Деннис мгновенно понял, что положение безнадежное, надо спасать жизнь, и бросился было к камере, но путь ему преградил внезапно хлынувший поток грязи и воды.
— Скорей! Скорей! В камеру! Не видишь, что делается? Ныряй!
Кэвеноу схватил Мак-Глэзери, который стоял рядом, боясь сделать шаг — вдруг погибнешь! — и, кроме того, не решаясь на этот раз покинуть своего начальника, и буквально швырнул его сквозь стену воды и ила; то же самое проделал он и с остальными: все оказались вдруг по ту сторону, ослепленные, задыхающиеся, но уже вне опасности. Когда последний человек проскочил сквозь водяную стену, следом за ним нырнул и Кэвеноу, по колено увязая в жидкой грязи.
— Скорей! Скорей! В камеру! — закричал он и, увидев, что Мак-Глэзери, добежавший уже до самого входа в камеру, остановился и ждет его, он снова крикнул: — Залезай! Залезай!
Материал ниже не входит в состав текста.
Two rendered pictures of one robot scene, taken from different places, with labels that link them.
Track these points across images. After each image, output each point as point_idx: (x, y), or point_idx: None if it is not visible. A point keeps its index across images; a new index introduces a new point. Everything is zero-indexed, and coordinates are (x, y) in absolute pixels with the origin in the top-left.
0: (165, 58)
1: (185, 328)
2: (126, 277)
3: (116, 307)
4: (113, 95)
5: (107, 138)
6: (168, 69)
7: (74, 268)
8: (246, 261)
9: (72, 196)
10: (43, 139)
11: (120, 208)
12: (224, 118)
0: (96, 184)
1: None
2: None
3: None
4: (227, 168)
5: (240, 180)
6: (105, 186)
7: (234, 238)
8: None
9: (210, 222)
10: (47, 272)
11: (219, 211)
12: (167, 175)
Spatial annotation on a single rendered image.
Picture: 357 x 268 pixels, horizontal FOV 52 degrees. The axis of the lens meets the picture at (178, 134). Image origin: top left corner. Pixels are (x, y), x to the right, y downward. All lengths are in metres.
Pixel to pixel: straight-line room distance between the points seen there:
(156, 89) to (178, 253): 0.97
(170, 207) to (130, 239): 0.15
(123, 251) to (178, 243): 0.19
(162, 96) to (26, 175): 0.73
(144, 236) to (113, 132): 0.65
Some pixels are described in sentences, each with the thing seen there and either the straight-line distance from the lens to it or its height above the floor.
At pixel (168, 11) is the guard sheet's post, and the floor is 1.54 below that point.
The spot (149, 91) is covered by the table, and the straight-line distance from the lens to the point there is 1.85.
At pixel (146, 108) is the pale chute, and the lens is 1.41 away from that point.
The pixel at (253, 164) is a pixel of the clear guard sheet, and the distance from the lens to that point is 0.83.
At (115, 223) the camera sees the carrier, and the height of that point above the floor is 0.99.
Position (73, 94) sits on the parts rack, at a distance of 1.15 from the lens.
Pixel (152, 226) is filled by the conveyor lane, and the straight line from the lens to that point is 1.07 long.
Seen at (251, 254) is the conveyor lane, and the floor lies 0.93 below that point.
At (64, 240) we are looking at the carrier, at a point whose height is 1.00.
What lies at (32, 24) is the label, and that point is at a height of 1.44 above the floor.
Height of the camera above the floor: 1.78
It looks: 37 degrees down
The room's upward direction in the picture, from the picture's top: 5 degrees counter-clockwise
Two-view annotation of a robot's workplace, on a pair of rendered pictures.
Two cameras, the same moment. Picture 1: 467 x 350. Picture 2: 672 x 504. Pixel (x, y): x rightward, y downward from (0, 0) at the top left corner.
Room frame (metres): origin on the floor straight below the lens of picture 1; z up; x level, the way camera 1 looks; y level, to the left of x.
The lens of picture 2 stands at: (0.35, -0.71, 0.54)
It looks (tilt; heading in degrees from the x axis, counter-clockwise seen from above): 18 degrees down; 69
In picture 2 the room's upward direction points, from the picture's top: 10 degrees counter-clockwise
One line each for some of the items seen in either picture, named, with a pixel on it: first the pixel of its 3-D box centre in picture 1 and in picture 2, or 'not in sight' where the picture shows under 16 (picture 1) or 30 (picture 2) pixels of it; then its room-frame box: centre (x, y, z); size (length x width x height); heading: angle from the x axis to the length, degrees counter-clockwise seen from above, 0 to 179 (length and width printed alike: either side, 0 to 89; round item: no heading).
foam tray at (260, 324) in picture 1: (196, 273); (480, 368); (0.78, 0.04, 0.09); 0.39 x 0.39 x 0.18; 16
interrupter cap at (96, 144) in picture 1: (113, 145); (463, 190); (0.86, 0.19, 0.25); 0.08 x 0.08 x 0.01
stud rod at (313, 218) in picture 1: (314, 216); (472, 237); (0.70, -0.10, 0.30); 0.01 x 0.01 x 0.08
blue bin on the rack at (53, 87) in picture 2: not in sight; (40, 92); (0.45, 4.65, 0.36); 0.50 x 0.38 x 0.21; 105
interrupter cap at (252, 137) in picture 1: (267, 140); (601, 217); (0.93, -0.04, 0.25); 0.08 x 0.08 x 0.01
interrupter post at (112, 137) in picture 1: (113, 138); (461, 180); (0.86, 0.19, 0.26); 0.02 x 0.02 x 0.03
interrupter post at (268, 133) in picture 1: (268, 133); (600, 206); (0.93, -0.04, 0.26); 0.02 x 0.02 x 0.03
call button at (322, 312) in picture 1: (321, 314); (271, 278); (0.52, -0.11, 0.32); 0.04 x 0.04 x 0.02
У двери была форменная свалка: каждый старался пробиться вперед, но многим преграждали путь плававшие бревна и мешки; внезапно, когда уже казалось, что все спасены, с потолка рухнула стальная плита, расшатавшаяся из-за обвала нескольких других плит в конце туннеля, уложила на месте человека, стоявшего на пороге камеры, и, загородив вход, заклинила полуоткрытую дверь, так что ее нельзя было ни открыть, ни закрыть. Кэвеноу и другие рабочие, подбежавшие в эту минуту к камере, уже не могли войти. Мак-Глэзери, только что вошедший в камеру, беспомощно наблюдал все это. Однако в эту критическую минуту он вел себя не так, как в прошлый раз: вместе с теми, кто был в камере, он кинулся к убитому и попытался втащить его внутрь и в то же время, окликнув Кэвеноу, спросил, что делать дальше. Но тот молчал, растерянный и ошеломленный. Он с горечью видел, что вряд ли тут вообще можно что-нибудь сделать. Плита, придавившая мертвеца, была слишком тяжелая, да к тому же через тело его в камеру уже переливалась жидкая грязь. Тем временем люди в камере, сознавая, что хоть они и сделали несколько шагов по пути к спасению, однако жизнь их все еще под угрозой, буквально обезумели от страха.